The ConceptWiki is a working prototype built on the WikiData software and originates from the earlier established Wiki predecessors. The ConceptWiki is a web based system containing the biomedical terminology of Unified Medical Language System (UMLS, levels 0 and 1) mapped where appropriate to the protein terminology from SwissProt. The ConceptWiki repository will be continually expanded with the data from many collaborating groups such as chemical terminology from ChemSpider. Each concept is annotated with one or more semantic types and basic information, like a definition. Users can view and edit information through a uniform interface. The information in the system is stored and edited in a highly structured way, as triples (e.g. <concept A> <has synonym> <term B>). This compatibility with other information storage systems enables higher level applications to easily query, summarize and mine the knowledge. The WikiData backend has been designed to support the storage of concepts in a very generic form, thereby trying to avoid as much as possible the exclusion of potential valuable information sources.
WikiData keeps a complete history containing every change made to the concepts. Changes can be analyzed via the history page of each concept or the global chronological transaction log. Transactions can be rolled back partially or completely. Using the ConceptWiki interface scientists with no background in programming can directly map, merge, or integrate individual concepts. The ConceptWiki supports the distinction between ’authority’ and ‘community’ data and permits general editing only on the community branch of the data. This distinction is the highly innovative aspect that convinces authorities that it is prudent to donate and integrate their data into the system. Additionally, the comparison between the authority branches and the community branches allows personal value judgments of displayed data.
The prototype thesauri extractor is the application for freely downloading terminology systems for specific purposes or domains from the ConceptWiki. The downloaded thesauri can be used to identify concept-denoting tokens in text and databases so that individual indexers can be linked to the concepts to create a linked open data system.
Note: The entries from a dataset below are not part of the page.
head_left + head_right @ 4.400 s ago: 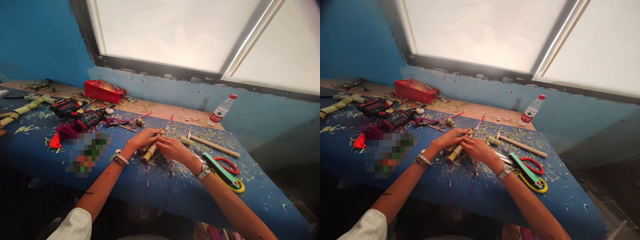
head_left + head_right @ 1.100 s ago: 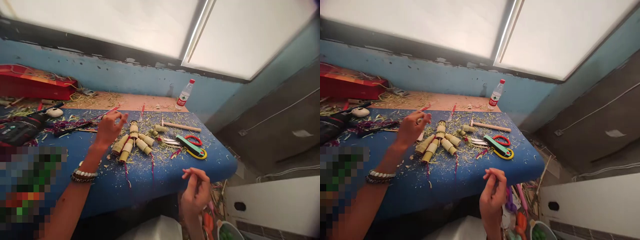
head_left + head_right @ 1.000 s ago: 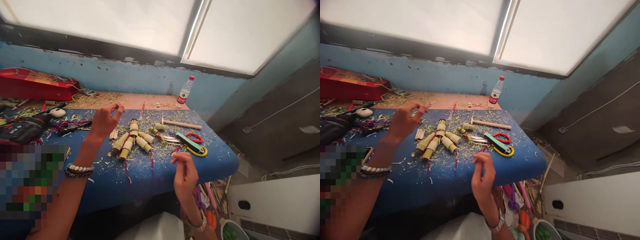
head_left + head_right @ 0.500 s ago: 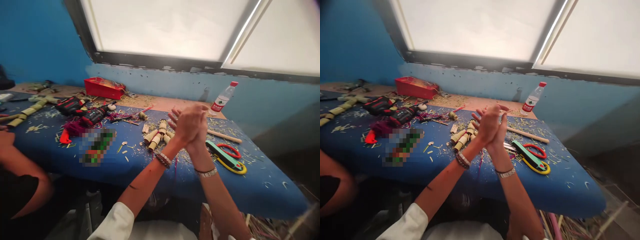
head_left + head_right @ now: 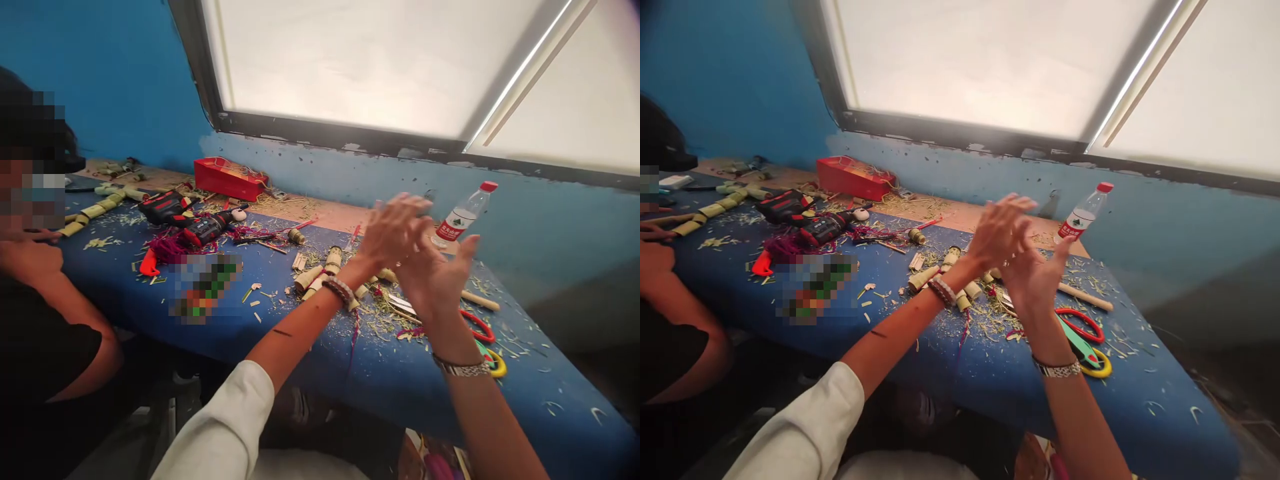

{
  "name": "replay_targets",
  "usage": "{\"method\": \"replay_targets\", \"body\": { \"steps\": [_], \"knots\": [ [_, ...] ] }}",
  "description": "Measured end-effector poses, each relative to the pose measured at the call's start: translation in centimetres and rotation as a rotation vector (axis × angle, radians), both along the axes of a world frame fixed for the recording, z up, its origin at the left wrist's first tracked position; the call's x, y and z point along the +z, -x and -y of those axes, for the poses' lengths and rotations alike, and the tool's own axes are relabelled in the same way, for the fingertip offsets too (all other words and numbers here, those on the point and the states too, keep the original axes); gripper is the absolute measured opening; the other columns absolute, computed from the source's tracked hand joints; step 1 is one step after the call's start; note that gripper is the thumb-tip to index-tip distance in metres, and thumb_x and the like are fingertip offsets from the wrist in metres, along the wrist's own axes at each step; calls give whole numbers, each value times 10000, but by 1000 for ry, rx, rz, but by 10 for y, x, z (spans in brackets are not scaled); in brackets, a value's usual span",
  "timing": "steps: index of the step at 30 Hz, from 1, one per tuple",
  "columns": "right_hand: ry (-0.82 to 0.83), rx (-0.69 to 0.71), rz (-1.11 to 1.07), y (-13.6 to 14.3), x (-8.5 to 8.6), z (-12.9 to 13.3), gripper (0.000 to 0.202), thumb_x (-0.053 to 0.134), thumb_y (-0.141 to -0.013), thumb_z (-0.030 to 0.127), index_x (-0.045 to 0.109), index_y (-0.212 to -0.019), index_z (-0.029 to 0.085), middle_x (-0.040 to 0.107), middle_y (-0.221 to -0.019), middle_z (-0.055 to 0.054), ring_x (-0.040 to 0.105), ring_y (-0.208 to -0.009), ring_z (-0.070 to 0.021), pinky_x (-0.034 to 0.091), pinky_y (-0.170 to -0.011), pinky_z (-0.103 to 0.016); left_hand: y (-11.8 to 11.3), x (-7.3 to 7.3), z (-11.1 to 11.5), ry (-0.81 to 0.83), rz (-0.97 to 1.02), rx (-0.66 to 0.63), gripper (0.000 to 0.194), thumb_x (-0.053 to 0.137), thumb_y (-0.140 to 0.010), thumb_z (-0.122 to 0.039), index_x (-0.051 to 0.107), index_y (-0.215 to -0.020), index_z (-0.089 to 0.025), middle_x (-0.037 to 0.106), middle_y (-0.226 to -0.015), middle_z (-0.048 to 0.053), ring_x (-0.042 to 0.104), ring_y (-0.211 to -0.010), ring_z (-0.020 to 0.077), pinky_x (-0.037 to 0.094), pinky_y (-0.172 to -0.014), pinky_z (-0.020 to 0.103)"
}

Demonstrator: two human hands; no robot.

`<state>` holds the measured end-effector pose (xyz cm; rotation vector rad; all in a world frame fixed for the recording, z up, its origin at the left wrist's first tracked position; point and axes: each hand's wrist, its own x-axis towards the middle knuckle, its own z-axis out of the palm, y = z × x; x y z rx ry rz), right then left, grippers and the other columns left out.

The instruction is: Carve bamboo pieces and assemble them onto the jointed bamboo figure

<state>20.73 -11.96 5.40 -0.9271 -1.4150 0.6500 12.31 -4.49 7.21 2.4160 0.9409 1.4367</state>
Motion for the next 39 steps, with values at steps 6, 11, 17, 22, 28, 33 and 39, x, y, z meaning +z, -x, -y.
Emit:
{"method": "replay_targets", "body": {
  "steps": [6, 11, 17, 22, 28, 33, 39],
  "knots": [
    [-320, -364, 432, 12, 6, -18, 720, -63, -1023, 586, 210, -1615, 281, 264, -1644, -76, 198, -1536, -284, 255, -1208, -575, -2, 2, -44, 472, 355, -170, 743, -141, -1014, -459, 265, -1581, -205, 523, -1498, 137, 485, -1408, 237, 376, -1158, 484],
    [-204, -381, 402, 33, 12, -40, 730, -17, -1032, 601, 207, -1623, 234, 258, -1647, -107, 178, -1541, -274, 197, -1223, -577, 36, 30, -16, 390, 367, -345, 803, -262, -964, -454, 186, -1595, -241, 448, -1568, 94, 421, -1460, 240, 415, -1128, 522],
    [112, 242, 181, 55, 41, -3, 880, -185, -963, 641, 288, -1604, 266, 421, -1576, -76, 441, -1422, -251, 442, -1113, -490, 85, 14, 26, -301, 37, -165, 554, 139, -1055, -529, 398, -1497, -318, 503, -1524, 29, 329, -1508, 240, 146, -1275, 499],
    [36, -90, 406, -10, 40, 45, 525, 503, -1002, 581, 525, -1434, 284, 546, -1475, -64, 516, -1355, -273, 451, -1105, -448, 152, 12, 17, -104, 218, 176, 418, 403, -1029, -464, 497, -1374, -249, 584, -1402, 93, 574, -1266, 233, 424, -1106, 413],
    [151, -418, 599, -83, -25, 90, 242, 554, -991, 414, 708, -1020, 229, 742, -1037, -61, 698, -976, -255, 570, -837, -399, 187, -11, 58, 193, -193, 222, 142, 619, -926, -363, 683, -918, -236, 703, -854, 13, 640, -839, 210, 487, -803, 338],
    [-9, -546, 817, -99, -60, 112, 176, 517, -1009, 300, 675, -1036, 227, 709, -1087, -70, 657, -1042, -260, 529, -933, -446, 167, -52, 83, 258, -372, 272, 156, 632, -933, -376, 680, -901, -231, 709, -904, 26, 610, -898, 233, 452, -785, 344],
    [-53, -555, 922, -103, -78, 115, 152, 536, -1002, 258, 655, -1091, 224, 684, -1102, -94, 626, -1045, -289, 511, -953, -508, 150, -63, 81, 209, -533, 340, 52, 665, -905, -275, 698, -935, -247, 706, -934, 40, 626, -956, 258, 425, -787, 369]
  ]
}}
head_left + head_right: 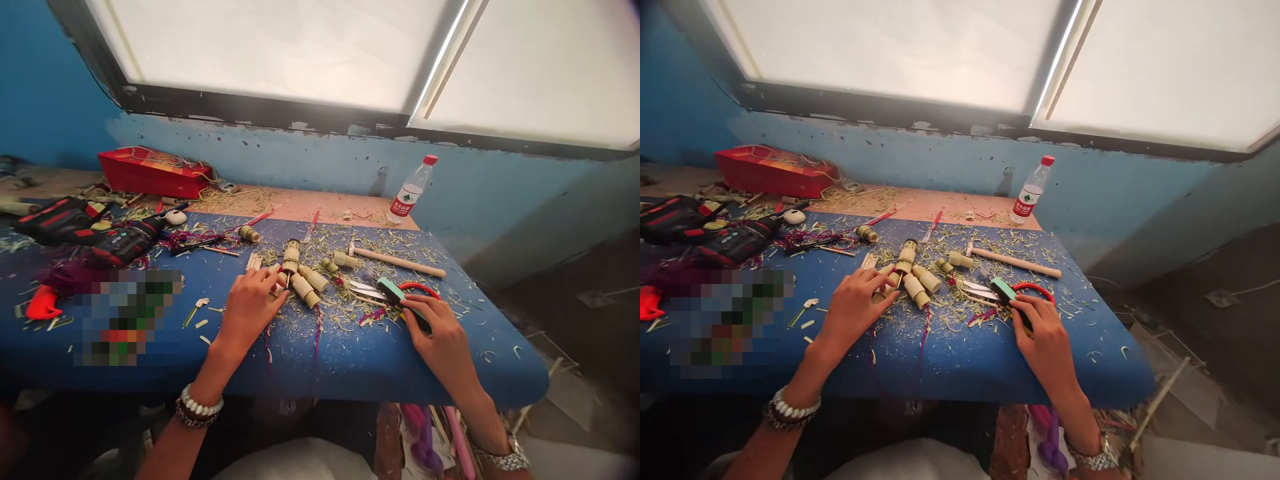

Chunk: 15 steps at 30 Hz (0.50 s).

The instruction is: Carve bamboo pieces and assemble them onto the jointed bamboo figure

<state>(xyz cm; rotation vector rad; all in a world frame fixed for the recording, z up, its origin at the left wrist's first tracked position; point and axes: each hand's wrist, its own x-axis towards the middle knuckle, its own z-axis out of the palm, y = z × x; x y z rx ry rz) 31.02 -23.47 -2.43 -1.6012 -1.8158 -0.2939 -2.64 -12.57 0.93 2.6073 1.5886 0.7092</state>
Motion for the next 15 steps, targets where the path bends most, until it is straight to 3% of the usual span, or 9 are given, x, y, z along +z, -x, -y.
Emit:
{"method": "replay_targets", "body": {
  "steps": [8, 15],
  "knots": [
    [4, -4, -12, 0, -8, -1, 138, 546, -998, 240, 662, -1073, 232, 672, -1116, -89, 610, -1052, -292, 497, -972, -524, -2, -1, 1, -49, -23, 0, 55, 616, -899, -212, 664, -885, -233, 691, -932, 44, 625, -959, 262, 418, -782, 374],
    [6, -19, 29, 0, -12, 0, 150, 545, -993, 255, 671, -1070, 227, 659, -1146, -95, 594, -1033, -297, 503, -965, -528, 14, 11, 13, -55, 162, -52, 143, 548, -960, -260, 602, -836, -216, 622, -776, -2, 587, -794, 195, 412, -800, 345]
  ]
}}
The Knowledge Enhancer ITS is an application that provides a graphical interface for displaying the assertions that result from running text through the indexing system (Peregrine engine with the ConceptWiki thesaurus). Currently, the existing Knowledge Enhancer ITS exploits the ConceptWiki to recognize concepts on the fly in any website text. A variety of different functionalities can be invoked when a highlighted concept-denoting term in the text is clicked. Each unambiguous term detected by the Knowledge Enhancer ITS is directly linked to the concept it denotes in the ConceptWiki, and therefore all information accessible in the ConceptWiki can be called upon in the popup. Presently, the NBICCentral site applies the Knowledge Enhancer technology to academic respositories of Dutch universties. Eventually, this application will also be developed as browser plugin application to allow scholars logged in through any university system to semantically browse text that is only available behind their firewalls.